Not that anyone should strain to read global affairs columnists and their tepid prescriptions for ending international violence, but Cobban is almost alone in her analysis of current thinking by national security policymakers: few “propose doing much beyond fiddling at the margins of the world system as we know it today. Few ask the deeper questions about what kinds of responsibilities people in different human groups should have toward each other. Few even start to tackle the complex problems raised by the issue of state sovereignty; few question the state-dominated, political assumptions on which most of the Western theory of international relations has been built until now….few, therefore have done anything that can be said to contribute to sketching out the moral architecture of a future world at peace.”

Readers looking for an intellectual feast served up by peacebuilders who understand, and live by, the philosophy of nonviolence can find it in abundance in these pages. Sophisticates—first cousins to sophists—are likely to mock the laureates for denouncing militarism and nationalism as impractical. Oscar Arias, from an enlightened country that abolished its army 40 years ago and put the savings into true security—an educated, healthy and wealth-sharing population—agrees. Seeking peace and justice is impractical, all right—“”impractical because it puts concern for human life before a free market drive for profits. Impractical because it listens to the poor who are crying out for schools and doctors, rather than the dictators who demand guns and fighters. Yes, in an age of cynicism and greed, all just ideas are considered impractical. You are discouraged if you say that we can live in peace. You are mocked for insisting that we can be more humane.”

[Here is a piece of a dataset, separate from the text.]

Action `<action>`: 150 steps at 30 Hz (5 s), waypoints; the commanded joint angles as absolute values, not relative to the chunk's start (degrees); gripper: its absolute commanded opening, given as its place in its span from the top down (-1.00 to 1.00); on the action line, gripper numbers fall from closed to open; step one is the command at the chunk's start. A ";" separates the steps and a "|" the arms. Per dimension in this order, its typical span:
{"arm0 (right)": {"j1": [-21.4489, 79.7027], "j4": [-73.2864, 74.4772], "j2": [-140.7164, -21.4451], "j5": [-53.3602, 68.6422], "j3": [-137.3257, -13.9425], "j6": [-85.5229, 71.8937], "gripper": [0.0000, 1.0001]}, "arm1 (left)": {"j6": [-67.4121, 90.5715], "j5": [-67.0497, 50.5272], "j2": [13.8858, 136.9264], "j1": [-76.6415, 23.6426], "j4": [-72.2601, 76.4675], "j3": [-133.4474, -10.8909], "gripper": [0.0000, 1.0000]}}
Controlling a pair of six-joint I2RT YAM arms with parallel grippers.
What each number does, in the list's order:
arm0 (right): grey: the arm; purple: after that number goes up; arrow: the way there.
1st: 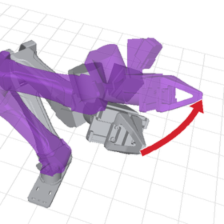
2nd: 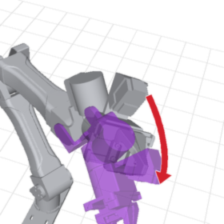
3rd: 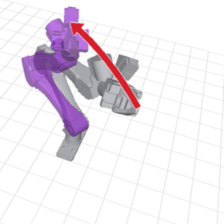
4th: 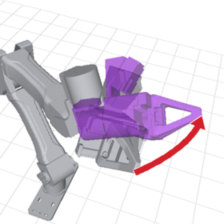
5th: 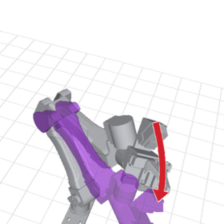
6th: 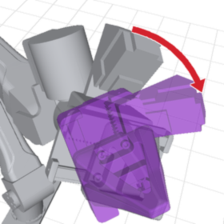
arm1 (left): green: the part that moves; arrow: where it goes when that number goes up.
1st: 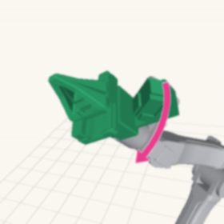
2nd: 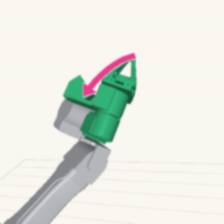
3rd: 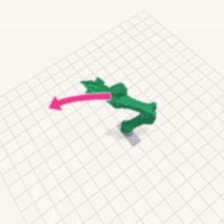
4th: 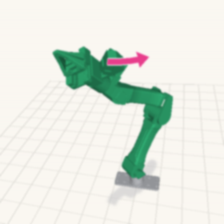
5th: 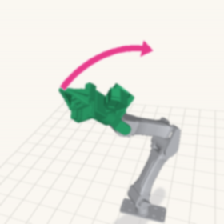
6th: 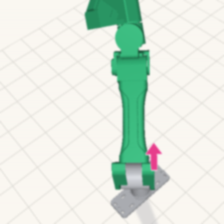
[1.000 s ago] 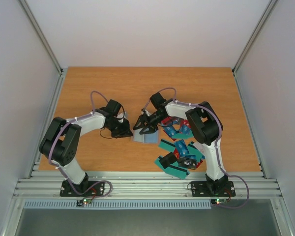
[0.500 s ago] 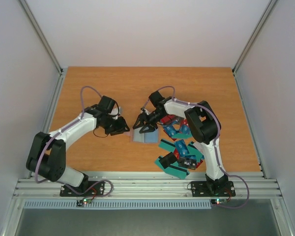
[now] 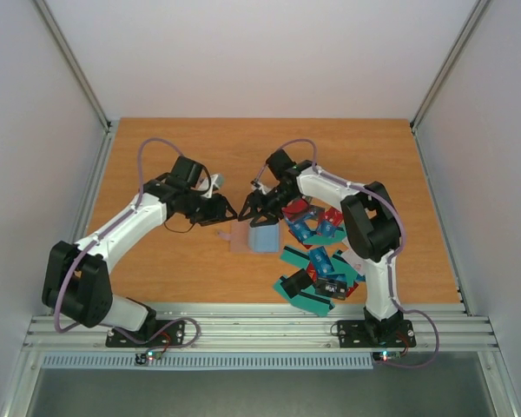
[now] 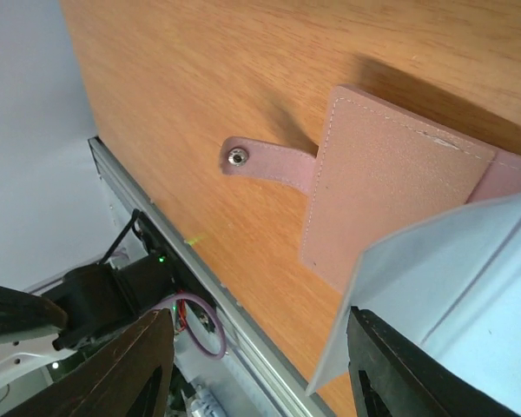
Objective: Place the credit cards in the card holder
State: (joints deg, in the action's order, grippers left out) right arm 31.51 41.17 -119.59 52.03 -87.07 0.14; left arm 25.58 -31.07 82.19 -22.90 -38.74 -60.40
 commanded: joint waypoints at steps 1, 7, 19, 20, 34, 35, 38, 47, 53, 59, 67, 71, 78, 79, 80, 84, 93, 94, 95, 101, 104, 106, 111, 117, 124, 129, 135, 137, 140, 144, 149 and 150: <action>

Many citizens of impractical bents earn the praising attention of Robert Coles in Lives of Moral Leadership (Random House, $23.95). In cant-free prose and understated commentary that reveals his meditative side that has marked his writing for some four decades in his more than 50 books, Coles is that rarity: a moralist who doesn’t moralize, a religious man who avoids religiosity, a person of political vision who takes on political shortsightedness.

Longtime readers of Coles will find him returning again in these pages to people and events that shaped his conscience as a young psychiatrist. He gives ample space to his visits with Ralph McGill and Lillian Smith, progressive Georgians in the civil rights years. He goes back to his many conversations—taped—with Dorothy Day, Robert F. Kennedy, Erik Erikson. Equally compelling is what he learned from interviewing an elementary school teacher caught in the desegregation turmoil of New Orleans in the l960s, and a Boston school bus driver amid the same chaos when it was the North’s turn to reform.

For Coles, these are women and men who did no more than use their gifts for peacemaking, people who “can bring us all up morally….They hand us along, become a source of moral encouragement to us, arouse us and stir us, move us to do things when we might otherwise not be provoked, and they have the will to act in pursuit of purposes we have come to regard as important.”

Now in his early 70s, Coles’ own life—as husband, father, writer, and teacher-mentor to thousands of students at Harvard, Duke and elsewhere—is one of selfless generosity and kindness. The authenticity of his writing is traceable to those quiet expressions of moral leadership.

Anyone who breaks from the ethic of violence is a convert. In The Last Trek: A New Beginning (Pan Books, $19.95 paper), F.W. de Klerk, president of South Africa from 1989 to 1994, presents the story of his life before, during and after his renunciations of apartheid. For his conversion, de Klerk jointly received the Nobel Peace Prize in 1993 with Nelson Mandela.

If he became a dove, de Klerk retained a sharp beak. He portrays Mandela as a double-talking glory-seeker. Desmond Tutu’s Truth and Reconcilation Commission aimed “to discredit and humiliate me.” He claims that at the Nobel ceremonies his “Norwegian hosts were charming but decidedly and openly biased in favor of [Mandela and] the African National Congress.”

These self-indulgent carpings decrease the luster of what otherwise is a readable and detailed account of one politician’s awakening to justice.